→ Required action
Your task is to filter the data below down to the lines holding "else".

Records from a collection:
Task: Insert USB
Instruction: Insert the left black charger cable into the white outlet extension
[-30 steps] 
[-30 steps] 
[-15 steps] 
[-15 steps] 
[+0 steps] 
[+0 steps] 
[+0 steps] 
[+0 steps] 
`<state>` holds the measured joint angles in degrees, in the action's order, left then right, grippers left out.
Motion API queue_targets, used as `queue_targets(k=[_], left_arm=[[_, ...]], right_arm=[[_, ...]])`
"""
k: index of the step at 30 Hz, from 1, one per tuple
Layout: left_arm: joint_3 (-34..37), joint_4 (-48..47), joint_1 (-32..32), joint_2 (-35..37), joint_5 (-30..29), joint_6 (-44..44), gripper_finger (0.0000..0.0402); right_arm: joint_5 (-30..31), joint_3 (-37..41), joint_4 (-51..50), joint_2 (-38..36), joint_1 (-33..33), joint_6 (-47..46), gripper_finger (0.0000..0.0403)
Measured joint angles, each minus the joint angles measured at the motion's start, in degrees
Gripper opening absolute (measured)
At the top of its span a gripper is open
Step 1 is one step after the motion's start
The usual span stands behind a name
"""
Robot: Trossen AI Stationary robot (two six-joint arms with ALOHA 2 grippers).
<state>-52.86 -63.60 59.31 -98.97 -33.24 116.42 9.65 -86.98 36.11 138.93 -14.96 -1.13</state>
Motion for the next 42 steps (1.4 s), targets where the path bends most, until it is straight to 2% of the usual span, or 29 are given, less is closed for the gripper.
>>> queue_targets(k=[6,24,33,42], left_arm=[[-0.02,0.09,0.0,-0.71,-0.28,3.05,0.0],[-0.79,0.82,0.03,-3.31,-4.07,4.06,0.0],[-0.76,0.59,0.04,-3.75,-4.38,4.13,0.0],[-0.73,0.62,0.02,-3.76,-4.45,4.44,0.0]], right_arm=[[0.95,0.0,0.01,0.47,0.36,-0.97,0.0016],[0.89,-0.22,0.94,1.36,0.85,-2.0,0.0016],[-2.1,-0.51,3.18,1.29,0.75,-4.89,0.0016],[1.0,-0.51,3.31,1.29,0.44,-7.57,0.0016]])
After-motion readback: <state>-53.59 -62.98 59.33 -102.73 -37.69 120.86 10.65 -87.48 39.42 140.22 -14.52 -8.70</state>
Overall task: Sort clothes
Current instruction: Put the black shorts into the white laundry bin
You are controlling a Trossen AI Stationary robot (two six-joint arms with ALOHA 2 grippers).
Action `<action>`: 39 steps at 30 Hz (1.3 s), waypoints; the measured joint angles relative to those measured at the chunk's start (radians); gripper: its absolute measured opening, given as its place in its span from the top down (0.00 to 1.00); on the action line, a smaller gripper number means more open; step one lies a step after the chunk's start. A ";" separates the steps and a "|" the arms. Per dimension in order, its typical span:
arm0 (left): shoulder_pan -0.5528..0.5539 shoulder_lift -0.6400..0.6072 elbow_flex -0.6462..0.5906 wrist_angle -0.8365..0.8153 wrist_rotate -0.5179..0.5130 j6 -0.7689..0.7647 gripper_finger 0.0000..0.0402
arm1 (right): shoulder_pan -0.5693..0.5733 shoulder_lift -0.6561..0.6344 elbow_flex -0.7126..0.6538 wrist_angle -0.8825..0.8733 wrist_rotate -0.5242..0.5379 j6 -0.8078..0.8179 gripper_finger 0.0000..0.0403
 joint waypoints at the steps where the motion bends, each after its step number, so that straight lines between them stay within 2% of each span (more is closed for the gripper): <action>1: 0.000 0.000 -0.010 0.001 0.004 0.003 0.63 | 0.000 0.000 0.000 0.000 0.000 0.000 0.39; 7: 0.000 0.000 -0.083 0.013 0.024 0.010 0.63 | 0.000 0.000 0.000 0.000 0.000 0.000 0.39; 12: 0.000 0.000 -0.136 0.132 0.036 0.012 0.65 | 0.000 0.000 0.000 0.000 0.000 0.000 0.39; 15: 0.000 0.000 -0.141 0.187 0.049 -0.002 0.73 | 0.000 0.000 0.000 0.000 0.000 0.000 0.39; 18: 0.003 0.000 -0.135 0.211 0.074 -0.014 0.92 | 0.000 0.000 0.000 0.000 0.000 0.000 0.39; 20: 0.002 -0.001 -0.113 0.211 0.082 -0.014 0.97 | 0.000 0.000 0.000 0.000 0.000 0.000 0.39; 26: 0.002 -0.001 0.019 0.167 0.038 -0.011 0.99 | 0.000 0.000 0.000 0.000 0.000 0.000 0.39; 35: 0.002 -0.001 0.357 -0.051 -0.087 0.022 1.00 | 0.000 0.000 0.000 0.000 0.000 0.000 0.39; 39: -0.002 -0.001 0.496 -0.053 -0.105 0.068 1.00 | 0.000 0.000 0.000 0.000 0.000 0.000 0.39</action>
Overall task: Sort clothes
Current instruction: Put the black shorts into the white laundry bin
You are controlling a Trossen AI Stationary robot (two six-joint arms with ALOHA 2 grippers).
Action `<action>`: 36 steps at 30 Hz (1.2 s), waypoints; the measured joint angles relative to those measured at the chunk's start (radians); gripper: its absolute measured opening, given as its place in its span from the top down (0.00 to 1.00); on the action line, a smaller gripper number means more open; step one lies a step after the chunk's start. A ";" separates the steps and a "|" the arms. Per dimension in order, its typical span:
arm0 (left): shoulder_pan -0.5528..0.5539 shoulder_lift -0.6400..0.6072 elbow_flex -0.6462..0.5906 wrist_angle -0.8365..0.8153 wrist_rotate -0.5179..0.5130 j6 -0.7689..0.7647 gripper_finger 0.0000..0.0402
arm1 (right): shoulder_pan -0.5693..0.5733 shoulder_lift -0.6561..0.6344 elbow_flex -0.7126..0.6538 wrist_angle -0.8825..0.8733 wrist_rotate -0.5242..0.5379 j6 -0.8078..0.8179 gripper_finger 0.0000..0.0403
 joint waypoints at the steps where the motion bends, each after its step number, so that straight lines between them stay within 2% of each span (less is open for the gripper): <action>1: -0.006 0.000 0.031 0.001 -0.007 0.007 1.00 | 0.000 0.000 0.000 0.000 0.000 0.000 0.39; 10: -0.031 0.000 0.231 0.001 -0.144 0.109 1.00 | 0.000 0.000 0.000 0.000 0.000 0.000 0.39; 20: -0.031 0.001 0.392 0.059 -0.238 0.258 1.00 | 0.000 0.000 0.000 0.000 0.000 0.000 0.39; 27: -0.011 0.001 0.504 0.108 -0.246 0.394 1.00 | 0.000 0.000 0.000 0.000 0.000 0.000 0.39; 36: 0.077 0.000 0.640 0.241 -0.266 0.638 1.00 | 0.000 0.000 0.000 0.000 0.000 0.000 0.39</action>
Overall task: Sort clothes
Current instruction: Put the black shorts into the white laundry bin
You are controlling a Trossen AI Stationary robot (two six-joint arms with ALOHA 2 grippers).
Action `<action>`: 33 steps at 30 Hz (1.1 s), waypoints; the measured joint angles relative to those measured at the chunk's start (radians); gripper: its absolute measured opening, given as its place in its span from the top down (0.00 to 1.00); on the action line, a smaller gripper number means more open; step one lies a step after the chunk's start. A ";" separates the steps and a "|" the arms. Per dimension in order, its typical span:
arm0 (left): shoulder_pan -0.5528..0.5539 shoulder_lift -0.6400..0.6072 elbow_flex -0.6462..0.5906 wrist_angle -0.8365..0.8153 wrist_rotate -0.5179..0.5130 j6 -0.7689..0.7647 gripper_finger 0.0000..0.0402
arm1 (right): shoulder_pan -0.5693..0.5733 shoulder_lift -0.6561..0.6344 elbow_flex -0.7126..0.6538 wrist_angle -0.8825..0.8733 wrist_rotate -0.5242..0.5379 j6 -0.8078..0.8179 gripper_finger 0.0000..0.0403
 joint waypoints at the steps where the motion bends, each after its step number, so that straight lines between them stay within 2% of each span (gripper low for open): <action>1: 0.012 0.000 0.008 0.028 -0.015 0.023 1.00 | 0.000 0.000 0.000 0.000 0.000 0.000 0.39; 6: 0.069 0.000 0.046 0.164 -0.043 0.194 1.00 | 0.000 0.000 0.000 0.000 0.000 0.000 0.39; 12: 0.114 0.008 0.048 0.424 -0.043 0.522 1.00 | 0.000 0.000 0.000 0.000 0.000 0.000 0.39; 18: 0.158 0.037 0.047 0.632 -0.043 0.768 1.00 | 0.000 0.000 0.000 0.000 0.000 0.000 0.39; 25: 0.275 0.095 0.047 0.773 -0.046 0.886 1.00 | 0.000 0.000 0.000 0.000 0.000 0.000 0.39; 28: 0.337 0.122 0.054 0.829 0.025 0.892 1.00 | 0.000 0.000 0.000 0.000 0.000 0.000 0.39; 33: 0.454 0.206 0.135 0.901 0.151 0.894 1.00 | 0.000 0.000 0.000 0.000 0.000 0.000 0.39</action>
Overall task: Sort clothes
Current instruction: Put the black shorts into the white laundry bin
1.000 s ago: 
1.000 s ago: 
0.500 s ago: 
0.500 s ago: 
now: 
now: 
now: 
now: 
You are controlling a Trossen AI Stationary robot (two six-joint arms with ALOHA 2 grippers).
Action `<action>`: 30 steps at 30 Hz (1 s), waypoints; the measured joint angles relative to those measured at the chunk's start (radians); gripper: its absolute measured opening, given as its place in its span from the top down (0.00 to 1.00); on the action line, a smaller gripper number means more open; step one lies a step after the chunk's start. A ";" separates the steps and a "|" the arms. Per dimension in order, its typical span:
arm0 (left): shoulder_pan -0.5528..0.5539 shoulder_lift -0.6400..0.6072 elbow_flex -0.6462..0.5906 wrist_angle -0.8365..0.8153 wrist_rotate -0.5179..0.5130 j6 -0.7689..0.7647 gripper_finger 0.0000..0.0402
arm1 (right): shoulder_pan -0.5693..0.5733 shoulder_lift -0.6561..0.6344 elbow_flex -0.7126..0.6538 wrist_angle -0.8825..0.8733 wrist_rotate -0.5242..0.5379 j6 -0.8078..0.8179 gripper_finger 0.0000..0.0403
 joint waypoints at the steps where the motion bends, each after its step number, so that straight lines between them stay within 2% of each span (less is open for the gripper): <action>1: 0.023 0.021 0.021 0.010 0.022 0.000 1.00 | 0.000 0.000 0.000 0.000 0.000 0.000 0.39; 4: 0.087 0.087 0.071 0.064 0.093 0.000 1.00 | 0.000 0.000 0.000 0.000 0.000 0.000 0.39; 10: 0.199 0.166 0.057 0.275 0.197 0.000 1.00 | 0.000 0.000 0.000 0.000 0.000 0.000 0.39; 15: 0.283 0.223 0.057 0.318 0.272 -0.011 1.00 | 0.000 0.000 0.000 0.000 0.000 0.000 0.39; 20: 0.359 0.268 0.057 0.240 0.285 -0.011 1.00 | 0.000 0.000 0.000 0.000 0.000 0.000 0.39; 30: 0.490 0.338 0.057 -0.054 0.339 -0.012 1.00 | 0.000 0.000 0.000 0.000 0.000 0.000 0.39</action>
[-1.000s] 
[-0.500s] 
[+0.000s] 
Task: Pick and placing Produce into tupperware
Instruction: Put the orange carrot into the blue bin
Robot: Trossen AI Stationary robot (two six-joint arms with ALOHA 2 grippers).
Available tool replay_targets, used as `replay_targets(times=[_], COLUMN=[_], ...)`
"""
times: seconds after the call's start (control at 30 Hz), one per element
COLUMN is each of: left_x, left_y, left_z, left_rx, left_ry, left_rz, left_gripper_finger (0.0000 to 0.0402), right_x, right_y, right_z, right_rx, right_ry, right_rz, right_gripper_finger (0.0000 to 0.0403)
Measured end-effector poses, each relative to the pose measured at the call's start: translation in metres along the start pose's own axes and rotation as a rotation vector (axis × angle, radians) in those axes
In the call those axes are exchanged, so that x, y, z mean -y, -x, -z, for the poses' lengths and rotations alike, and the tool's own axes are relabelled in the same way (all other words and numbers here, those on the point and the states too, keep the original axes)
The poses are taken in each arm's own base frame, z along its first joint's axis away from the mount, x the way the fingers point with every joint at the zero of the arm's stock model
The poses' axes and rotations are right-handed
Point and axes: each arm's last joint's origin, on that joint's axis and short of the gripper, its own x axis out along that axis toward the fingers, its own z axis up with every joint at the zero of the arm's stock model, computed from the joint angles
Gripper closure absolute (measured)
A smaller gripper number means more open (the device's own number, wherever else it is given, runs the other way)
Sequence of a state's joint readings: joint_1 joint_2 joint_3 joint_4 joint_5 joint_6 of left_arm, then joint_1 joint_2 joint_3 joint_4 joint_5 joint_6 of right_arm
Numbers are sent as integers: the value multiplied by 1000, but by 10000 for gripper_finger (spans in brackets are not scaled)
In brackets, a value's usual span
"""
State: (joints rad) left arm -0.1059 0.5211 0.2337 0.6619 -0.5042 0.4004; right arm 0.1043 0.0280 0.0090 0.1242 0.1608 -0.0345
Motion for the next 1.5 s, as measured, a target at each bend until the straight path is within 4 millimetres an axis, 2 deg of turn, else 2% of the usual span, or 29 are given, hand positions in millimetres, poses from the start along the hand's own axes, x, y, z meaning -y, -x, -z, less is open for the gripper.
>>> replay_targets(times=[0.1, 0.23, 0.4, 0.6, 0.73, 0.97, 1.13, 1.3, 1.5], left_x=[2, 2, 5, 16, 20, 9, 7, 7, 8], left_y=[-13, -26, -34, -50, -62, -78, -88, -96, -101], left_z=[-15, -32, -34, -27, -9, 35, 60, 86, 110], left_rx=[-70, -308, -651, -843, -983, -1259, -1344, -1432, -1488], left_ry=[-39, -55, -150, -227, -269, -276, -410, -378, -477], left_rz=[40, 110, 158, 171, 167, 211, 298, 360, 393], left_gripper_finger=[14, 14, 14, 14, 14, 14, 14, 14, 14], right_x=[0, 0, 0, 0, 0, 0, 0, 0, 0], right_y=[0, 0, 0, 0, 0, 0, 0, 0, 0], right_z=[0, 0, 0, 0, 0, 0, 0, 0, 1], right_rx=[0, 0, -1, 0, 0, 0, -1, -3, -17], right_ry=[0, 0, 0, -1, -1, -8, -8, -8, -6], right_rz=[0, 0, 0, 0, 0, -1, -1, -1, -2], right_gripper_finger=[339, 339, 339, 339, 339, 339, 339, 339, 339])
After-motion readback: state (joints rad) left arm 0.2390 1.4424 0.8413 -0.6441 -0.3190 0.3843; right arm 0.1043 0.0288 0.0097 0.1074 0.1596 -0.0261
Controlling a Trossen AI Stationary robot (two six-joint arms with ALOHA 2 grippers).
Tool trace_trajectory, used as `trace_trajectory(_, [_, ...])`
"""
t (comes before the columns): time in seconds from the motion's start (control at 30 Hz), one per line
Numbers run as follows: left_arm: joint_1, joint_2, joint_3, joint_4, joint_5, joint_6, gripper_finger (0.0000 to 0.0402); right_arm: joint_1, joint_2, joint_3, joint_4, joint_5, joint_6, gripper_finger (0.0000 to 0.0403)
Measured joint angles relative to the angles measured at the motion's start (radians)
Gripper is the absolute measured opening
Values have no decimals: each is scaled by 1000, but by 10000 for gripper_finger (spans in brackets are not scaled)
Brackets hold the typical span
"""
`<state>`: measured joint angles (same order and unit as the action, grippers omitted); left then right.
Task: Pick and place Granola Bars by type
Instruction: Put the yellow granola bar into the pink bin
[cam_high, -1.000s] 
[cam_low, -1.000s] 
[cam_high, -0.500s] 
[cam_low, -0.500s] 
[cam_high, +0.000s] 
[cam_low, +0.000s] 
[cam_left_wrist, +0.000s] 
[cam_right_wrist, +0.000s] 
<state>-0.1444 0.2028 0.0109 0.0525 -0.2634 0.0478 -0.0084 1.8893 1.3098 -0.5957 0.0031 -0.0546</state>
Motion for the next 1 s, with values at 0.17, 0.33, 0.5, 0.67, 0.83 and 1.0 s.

→ Response for this exercise
A smaller gripper number means more open (the device's own number, wherever else it is given, runs the other way)
Motion for the next 1.5 s, as measured, a target at each bend until the straight path is within 4 millimetres an axis, 2 deg of turn, else 2% of the usual span, or 29 are given, hand positions in millimetres, poses from the start along the hand's own axes, x, y, z meaning -y, -x, -z, less is open for the gripper.

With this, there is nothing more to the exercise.